# [Work to be completed]
What lines in the records below include the word "outline"? Return each one.

# [Task material]
=======
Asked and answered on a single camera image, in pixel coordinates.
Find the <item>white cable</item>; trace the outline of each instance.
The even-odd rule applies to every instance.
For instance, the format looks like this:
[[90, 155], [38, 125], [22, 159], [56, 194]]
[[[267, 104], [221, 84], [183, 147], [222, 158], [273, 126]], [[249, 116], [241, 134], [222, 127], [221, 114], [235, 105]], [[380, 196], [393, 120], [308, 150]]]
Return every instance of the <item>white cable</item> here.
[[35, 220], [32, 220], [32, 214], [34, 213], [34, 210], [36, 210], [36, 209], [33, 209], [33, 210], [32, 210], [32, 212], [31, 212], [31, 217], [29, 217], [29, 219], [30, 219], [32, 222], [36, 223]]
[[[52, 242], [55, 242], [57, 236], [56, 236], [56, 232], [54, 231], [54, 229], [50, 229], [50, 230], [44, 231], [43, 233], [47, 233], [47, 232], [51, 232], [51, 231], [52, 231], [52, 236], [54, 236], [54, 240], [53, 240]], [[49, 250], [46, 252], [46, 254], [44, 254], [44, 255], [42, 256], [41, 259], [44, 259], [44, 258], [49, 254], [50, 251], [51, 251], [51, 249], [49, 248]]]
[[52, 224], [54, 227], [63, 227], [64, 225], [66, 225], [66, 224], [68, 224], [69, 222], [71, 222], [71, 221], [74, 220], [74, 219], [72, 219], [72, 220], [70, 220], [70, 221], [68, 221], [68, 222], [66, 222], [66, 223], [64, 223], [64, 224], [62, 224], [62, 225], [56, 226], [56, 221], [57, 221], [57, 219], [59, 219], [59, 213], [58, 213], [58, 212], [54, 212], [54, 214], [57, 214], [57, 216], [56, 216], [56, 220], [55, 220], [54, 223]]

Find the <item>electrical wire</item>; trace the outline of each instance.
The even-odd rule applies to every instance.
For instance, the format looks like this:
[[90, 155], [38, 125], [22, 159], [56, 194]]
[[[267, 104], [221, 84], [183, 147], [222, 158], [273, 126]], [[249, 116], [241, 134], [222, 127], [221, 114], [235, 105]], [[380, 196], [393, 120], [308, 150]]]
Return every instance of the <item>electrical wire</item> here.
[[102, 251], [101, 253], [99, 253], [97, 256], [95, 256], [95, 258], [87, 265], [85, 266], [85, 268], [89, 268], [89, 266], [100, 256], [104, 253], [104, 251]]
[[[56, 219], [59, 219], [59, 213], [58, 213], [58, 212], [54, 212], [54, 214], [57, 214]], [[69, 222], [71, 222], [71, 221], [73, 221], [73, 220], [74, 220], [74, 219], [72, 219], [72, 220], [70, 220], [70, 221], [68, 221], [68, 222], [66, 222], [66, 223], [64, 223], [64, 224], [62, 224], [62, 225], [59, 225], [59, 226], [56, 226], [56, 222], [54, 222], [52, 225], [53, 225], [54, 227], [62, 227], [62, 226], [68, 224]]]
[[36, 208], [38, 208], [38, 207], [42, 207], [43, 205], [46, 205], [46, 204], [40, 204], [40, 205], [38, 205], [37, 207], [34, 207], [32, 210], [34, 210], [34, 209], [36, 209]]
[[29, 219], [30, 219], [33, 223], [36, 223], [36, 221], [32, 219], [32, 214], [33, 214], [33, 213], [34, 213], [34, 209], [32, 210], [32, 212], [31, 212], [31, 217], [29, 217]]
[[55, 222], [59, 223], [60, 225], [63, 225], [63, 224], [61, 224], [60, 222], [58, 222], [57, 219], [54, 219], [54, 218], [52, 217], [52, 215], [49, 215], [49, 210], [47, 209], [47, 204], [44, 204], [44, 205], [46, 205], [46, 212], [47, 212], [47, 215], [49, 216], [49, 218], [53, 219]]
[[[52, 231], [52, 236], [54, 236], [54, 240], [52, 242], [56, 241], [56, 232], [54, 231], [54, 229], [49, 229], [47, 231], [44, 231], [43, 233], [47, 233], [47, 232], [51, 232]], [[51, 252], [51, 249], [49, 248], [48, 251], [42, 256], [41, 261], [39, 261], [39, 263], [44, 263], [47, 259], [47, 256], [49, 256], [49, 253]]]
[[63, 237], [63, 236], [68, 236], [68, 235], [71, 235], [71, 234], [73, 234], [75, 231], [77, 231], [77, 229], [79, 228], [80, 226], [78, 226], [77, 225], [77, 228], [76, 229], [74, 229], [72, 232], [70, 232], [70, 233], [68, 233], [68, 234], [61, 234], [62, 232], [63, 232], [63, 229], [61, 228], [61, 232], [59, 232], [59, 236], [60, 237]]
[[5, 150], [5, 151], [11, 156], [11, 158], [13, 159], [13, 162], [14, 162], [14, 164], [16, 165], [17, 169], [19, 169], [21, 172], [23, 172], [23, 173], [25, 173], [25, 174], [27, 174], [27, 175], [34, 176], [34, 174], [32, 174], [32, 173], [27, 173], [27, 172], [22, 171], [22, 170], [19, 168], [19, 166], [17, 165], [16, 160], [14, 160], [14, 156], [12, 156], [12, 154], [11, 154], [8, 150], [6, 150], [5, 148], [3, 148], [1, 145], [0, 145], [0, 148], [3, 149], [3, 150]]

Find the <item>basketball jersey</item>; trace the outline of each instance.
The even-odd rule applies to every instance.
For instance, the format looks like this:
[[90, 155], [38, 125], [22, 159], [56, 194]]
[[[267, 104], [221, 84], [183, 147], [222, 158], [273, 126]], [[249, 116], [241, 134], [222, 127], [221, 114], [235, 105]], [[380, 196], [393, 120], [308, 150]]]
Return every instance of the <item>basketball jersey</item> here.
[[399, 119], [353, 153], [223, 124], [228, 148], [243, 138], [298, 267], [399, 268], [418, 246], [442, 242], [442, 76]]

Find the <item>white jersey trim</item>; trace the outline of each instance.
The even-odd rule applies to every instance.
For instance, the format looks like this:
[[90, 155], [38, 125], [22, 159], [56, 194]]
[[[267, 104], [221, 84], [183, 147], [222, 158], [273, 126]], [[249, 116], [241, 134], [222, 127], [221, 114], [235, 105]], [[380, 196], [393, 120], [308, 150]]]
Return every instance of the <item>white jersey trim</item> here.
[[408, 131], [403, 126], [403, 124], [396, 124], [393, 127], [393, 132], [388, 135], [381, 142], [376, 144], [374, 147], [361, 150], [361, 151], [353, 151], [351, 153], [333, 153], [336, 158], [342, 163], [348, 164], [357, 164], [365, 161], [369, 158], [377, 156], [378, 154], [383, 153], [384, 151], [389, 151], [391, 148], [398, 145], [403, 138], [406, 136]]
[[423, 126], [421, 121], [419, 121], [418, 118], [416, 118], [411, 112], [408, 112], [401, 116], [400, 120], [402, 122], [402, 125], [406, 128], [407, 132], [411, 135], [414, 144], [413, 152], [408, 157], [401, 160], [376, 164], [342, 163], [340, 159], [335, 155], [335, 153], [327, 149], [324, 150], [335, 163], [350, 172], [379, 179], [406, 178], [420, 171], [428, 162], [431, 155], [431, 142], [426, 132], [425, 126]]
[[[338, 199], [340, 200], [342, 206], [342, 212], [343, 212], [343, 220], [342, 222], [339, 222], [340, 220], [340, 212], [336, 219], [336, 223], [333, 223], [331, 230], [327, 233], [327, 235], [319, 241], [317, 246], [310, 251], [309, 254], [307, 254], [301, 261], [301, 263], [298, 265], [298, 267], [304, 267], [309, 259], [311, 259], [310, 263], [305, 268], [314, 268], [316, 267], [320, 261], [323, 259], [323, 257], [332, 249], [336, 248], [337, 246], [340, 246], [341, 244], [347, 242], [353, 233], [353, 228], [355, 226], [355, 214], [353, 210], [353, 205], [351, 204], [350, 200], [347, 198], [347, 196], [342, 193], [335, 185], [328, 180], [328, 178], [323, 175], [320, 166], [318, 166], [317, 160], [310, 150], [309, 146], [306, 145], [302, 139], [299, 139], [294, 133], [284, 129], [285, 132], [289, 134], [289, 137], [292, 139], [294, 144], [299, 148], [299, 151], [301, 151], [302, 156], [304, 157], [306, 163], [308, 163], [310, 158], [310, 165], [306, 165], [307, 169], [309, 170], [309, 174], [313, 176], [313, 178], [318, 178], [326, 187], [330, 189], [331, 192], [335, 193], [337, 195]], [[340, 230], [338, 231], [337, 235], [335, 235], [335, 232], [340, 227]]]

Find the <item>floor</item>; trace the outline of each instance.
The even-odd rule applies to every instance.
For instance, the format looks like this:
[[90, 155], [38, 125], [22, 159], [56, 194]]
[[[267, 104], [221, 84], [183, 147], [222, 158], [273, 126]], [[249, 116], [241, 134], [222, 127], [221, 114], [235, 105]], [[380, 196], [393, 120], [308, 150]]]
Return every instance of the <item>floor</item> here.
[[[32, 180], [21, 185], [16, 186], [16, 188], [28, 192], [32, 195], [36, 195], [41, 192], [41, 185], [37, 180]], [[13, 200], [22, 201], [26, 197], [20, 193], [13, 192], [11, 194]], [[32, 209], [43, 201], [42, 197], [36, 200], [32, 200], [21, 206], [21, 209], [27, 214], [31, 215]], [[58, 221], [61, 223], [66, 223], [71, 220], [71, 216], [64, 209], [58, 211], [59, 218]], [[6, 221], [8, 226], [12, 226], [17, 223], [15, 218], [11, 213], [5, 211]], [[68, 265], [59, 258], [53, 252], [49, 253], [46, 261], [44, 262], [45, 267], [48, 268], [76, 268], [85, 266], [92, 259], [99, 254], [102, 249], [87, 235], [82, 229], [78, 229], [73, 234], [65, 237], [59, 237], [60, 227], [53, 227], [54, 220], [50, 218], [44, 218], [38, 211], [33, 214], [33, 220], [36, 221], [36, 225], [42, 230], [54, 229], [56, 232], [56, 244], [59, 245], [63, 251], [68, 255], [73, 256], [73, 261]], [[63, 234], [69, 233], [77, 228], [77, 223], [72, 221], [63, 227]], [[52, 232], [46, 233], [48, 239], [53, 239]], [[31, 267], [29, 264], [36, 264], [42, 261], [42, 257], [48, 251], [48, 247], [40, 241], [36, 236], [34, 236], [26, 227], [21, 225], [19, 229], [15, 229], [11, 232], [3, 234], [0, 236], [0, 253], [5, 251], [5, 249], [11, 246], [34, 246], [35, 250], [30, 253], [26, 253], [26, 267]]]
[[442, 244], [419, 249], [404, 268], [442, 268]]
=======
# [Response]
Find the <item>white cable</item>; trace the outline of each instance.
Find the <item>electrical wire</item>; trace the outline of each instance.
Find the <item>basketball jersey</item>; trace the outline of each instance.
Find the <item>white jersey trim</item>; trace the outline of each instance.
Find the <item>floor</item>; trace the outline of each instance.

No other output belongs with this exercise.